* _Your instructions_: Once the line containing "gripper finger link" is found in the entries below, restate it and each following line word for word, stopping after the line containing "tool holder's band".

* _Records provided_:
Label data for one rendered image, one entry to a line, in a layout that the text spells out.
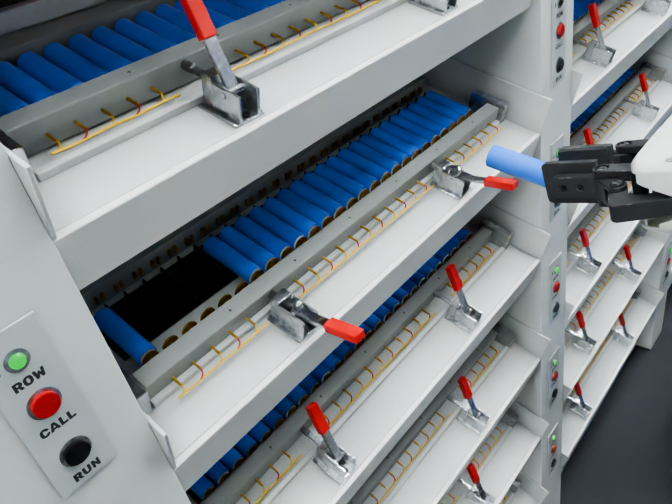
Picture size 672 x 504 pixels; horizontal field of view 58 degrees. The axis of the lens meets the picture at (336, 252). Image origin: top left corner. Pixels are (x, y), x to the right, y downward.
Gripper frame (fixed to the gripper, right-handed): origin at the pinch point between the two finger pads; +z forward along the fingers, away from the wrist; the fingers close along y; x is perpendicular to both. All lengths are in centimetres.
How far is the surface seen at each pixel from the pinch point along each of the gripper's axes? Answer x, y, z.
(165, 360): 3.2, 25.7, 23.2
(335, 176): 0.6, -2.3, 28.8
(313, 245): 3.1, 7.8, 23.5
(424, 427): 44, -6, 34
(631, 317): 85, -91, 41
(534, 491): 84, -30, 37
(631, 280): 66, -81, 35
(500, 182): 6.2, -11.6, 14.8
--
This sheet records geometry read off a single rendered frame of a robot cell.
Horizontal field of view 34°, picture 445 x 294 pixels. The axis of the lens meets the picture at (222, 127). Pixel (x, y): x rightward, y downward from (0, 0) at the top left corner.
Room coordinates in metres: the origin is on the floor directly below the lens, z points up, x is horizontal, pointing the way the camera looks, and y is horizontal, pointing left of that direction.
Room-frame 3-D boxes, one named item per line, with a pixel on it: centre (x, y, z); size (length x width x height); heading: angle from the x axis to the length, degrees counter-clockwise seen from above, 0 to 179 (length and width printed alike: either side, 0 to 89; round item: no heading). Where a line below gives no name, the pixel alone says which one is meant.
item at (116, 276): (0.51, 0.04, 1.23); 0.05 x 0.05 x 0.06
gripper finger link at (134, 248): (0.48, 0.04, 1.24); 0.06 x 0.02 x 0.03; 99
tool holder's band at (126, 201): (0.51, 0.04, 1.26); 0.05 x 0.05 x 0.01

* _Final answer_:
gripper finger link at (134, 248): (0.48, 0.04, 1.24); 0.06 x 0.02 x 0.03; 99
tool holder's band at (126, 201): (0.51, 0.04, 1.26); 0.05 x 0.05 x 0.01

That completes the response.